• Problem
For the word "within", tally the lines of the data that contain it and give the tally alone.

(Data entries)
▬▬▬▬▬▬▬▬▬▬

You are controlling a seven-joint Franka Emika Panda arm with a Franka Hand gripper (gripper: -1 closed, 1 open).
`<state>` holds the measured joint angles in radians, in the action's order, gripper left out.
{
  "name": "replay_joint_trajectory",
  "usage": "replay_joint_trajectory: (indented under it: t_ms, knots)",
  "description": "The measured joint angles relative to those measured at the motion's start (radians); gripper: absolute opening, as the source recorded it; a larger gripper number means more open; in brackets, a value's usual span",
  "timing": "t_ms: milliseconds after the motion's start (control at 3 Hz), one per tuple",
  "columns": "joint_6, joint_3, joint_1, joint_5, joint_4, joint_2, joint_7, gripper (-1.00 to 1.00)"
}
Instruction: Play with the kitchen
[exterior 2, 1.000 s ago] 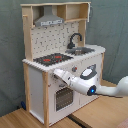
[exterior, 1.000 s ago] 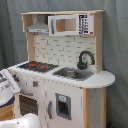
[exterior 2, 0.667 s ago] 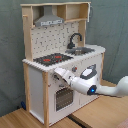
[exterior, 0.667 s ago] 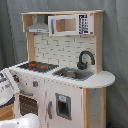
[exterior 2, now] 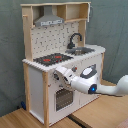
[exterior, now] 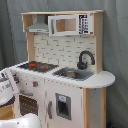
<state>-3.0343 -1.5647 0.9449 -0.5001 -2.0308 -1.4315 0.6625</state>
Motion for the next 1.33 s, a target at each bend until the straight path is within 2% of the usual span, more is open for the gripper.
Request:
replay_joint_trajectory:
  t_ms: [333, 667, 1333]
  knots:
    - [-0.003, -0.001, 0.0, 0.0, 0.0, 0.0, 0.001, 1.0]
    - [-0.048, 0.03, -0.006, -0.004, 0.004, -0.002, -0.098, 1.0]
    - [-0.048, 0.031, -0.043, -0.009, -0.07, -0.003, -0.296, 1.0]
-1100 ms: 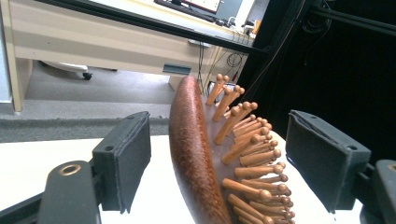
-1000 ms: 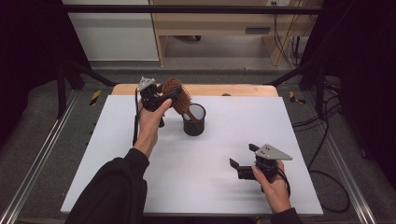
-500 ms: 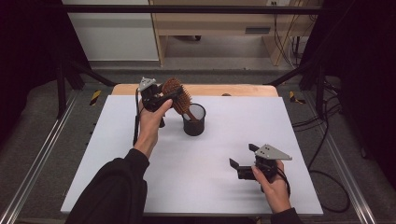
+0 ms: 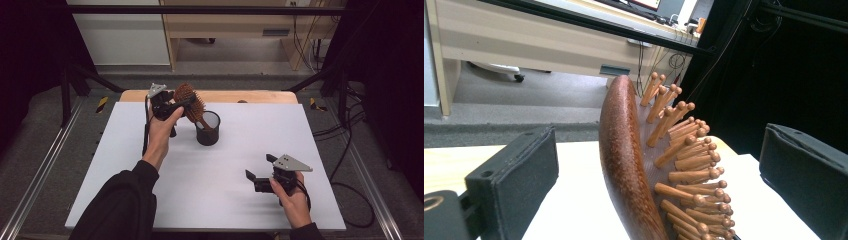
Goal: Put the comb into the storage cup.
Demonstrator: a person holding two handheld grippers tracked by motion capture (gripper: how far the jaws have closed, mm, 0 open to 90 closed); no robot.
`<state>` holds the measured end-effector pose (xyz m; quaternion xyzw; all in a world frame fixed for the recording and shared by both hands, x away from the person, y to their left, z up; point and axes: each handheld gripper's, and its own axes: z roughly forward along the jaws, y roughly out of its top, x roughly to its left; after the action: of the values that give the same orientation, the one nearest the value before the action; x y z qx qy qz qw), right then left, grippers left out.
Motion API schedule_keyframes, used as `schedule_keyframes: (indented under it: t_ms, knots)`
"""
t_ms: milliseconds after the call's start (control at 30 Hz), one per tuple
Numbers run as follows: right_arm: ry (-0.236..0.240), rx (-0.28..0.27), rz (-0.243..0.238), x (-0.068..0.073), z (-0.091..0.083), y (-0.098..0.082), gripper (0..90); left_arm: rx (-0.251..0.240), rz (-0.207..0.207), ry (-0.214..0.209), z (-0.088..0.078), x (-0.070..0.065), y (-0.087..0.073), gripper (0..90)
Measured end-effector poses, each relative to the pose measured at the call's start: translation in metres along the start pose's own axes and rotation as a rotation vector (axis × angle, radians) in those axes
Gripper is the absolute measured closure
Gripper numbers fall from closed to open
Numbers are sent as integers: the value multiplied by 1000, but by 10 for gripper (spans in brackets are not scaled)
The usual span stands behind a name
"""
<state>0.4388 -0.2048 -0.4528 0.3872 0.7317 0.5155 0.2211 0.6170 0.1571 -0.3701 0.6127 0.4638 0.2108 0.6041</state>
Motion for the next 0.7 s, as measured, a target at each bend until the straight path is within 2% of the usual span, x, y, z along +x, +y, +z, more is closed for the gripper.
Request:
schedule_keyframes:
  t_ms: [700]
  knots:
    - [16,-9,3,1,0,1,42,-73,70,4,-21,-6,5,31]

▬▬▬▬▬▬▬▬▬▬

• Result of the exercise
2